On 20 October 2016, the web site Tell Me Now published a constitutionally misleading article reporting that Pope Benedict XVI forbade Catholics from voting for Hillary Clinton, the 2016 Democratic presidential nominee:
Cardinal Ratzinger, who became Pope Benedict XVI in 2005 and served through 2013, wrote a blistering letter in 2004 forbidding Catholics from voting for pro-abortion Hillary Clinton or anyone who espouses her ideas.
The article was popular on social media, where users often share an article based on its headline alone. Although the headline specified Pope Benedict XVI (who resigned in early 2013), many readers inferred that a recent papal edict had been issued by Pope Francis (the current pope).
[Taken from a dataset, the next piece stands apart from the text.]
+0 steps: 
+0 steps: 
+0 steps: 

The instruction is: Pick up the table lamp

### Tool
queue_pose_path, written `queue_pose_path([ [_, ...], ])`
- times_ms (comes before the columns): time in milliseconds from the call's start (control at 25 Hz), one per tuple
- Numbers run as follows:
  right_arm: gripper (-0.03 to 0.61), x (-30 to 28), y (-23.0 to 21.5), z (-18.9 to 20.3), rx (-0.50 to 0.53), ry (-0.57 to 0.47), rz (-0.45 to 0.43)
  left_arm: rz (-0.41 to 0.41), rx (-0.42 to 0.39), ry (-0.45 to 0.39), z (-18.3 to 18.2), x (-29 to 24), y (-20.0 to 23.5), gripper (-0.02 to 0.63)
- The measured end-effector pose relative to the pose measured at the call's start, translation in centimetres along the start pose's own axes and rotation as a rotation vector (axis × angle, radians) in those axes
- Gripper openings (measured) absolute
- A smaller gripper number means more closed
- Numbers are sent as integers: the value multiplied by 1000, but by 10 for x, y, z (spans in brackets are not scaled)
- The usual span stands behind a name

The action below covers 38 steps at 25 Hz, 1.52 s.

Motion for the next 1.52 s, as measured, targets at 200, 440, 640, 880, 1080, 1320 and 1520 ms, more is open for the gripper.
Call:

But the current Pope did not forbid anything of the sort, nor did the referenced 2004 letter from Cardinal Ratzinger (written prior to his elevation to papal status). Clinton was mentioned nowhere in that letter, which said the opposite of what the rumor claimed:
Presenting oneself to receive Holy Communion should be a conscious decision, based on a reasoned judgment regarding one’s worthiness to do so, according to the Church’s objective criteria, asking such questions as: “Am I in full communion with the Catholic Church? Am I guilty of grave sin? Have I incurred a penalty (e.g. excommunication, interdict) that forbids me to receive Holy Communion? Have I prepared myself by fasting for at least an hour?” The practice of indiscriminately presenting oneself to receive Holy Communion, merely as a consequence of being present at Mass, is an abuse that must be corrected (cf. Instruction “Redemptionis Sacramentum,” nos. 81, 83).
The Church teaches that abortion or euthanasia is a grave sin. The Encyclical Letter Evangelium vitae, with reference to judicial decisions or civil laws that authorize or promote abortion or euthanasia, states that there is a “grave and clear obligation to oppose them by conscientious objection. […] In the case of an intrinsically unjust law, such as a law permitting abortion or euthanasia, it is therefore never licit to obey it, or to ‘take part in a propaganda campaign in favour of such a law or vote for it’” (no. 73). Christians have a “grave obligation of conscience not to cooperate formally in practices which, even if permitted by civil legislation, are contrary to God’s law. Indeed, from the moral standpoint, it is never licit to cooperate formally in evil. […] This cooperation can never be justified either by invoking respect for the freedom of others or by appealing to the fact that civil law permits it or requires it”
[N.B. A Catholic would be guilty of formal cooperation in evil, and so unworthy to present himself for Holy Communion, if he were to deliberately vote for a candidate precisely because of the candidate’s permissive stand on abortion and/or euthanasia. When a Catholic does not share a candidate’s stand in favour of abortion and/or euthanasia, but votes for that candidate for other reasons, it is considered remote material cooperation, which can be permitted in the presence of proportionate reasons.]
Cardinal Ratzinger wrote a letter (not an edict to all Catholics) in 2004 regarding ecumenical stances on politics. The letter in question pertained to worthiness to receive Holy Communion, not Hillary Clinton, and in the non-papal letter Cardinal Ratzinger asserted that although Catholics should be opposed to abortion and euthanasia, their voting for a candidate with differing stances on those issues “can be permitted in the presence of proportionate reasons” (i.e., if their support for that candidate is based on other issues).
Pope Francis himself has issued no letter or edict barring Catholics from voting for Hillary Clinton, and no command from the Vatican prevents American Catholics from freely choosing between candidates in the 2016 presidential election for fear of going against the Church. Pope Francis specifically declined to endorse either Donald Trump or Hillary Clinton in the 2016 election, directing Catholics in October only to “[s]tudy the proposals well, pray, and choose in conscience.”
However, back in February 2016 the Pope described Trump’s proposals to deport more immigrants and force Mexico to pay for a wall along the border as “not Christian,” a statement he later tempered when pressed. Trump accused Pope Francis of making the remarks at the behest of Mexico, a comment that elicited laughter from the Pope:
Asked whether he would try to influence Catholics in how they vote in the presidential election, Francis said he “was not going to get involved in that” but then repeated his criticism of Mr. Trump, with a caveat.
“I say only that this man is not Christian if he has said things like that,” Francis said. “We must see if he said things in that way and in this I give the benefit of the doubt.”
Asked about [Trump’s] comments, Francis laughed. “Thank God he said I was a politician because Aristotle defined the human person as ‘animal politicus,’ ” he said.
“So at least I am a human person,” the pope said. “As to whether I am a pawn, well, maybe, I don’t know. I’ll leave that up to your judgment and that of the people.”